» **Required action**: Only one span of the listing below should come back. It runs from the line with "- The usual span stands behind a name" through the line with "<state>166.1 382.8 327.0", and each of its lines must be reproduced exactly.

» **Data records**:
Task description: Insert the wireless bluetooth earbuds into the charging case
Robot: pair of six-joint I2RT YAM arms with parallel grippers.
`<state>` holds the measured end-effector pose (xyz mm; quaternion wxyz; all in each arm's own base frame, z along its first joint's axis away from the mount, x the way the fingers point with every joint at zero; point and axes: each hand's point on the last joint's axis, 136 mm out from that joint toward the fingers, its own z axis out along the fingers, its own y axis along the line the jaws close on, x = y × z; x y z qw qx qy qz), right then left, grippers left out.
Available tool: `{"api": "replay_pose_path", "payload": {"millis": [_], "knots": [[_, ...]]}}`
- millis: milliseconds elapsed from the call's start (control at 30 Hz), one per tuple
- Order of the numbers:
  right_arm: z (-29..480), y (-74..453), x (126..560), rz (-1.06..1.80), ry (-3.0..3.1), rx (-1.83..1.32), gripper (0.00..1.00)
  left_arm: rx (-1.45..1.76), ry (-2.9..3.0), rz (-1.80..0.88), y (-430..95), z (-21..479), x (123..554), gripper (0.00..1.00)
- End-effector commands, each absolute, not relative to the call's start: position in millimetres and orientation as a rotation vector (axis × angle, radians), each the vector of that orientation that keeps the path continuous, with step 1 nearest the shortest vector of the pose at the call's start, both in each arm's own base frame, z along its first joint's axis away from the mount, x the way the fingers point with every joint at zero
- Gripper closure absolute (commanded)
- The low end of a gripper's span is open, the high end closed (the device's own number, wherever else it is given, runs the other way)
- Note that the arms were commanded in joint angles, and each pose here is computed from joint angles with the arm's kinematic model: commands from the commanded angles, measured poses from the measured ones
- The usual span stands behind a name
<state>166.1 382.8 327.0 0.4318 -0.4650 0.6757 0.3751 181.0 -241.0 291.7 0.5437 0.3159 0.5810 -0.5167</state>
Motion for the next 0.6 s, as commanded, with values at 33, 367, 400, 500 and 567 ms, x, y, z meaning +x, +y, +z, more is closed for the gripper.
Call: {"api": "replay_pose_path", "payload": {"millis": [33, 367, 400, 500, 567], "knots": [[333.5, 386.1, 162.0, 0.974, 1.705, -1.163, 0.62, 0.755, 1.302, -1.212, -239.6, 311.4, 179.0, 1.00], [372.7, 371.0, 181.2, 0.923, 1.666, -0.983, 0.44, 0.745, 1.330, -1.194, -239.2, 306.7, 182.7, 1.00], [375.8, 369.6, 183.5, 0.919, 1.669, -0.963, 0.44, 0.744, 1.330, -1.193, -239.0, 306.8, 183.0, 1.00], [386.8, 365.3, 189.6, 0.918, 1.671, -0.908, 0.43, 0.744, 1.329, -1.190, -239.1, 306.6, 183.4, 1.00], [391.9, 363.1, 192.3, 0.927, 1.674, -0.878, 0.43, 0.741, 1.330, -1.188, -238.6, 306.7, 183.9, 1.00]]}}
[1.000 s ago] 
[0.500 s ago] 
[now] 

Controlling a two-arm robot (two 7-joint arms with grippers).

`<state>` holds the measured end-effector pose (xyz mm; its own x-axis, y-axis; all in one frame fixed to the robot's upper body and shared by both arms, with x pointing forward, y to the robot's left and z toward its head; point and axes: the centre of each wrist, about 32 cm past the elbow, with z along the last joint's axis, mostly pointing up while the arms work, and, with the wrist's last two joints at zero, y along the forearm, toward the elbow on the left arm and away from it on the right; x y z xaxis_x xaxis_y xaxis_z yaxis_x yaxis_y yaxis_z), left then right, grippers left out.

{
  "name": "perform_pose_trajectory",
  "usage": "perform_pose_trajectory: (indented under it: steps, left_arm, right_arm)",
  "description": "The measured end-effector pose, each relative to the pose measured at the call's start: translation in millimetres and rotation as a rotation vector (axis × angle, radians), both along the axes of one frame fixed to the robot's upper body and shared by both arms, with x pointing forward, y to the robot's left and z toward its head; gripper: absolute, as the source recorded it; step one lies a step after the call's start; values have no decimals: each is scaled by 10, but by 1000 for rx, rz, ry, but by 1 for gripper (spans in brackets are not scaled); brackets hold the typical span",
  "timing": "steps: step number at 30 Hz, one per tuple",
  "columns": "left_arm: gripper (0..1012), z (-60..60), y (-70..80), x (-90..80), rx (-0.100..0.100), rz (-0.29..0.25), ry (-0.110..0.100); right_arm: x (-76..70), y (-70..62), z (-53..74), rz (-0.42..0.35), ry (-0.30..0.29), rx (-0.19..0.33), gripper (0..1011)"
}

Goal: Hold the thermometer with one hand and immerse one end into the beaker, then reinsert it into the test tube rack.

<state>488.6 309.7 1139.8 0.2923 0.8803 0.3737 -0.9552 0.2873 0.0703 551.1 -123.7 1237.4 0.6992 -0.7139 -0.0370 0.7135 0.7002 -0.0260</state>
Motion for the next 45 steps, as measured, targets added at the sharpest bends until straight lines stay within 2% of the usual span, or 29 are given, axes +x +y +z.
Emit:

» **Answer**:
- The usual span stands behind a name
<state>166.1 382.8 327.0 0.4318 -0.4650 0.6757 0.3751 181.0 -241.0 291.7 0.5437 0.3159 0.5810 -0.5167</state>

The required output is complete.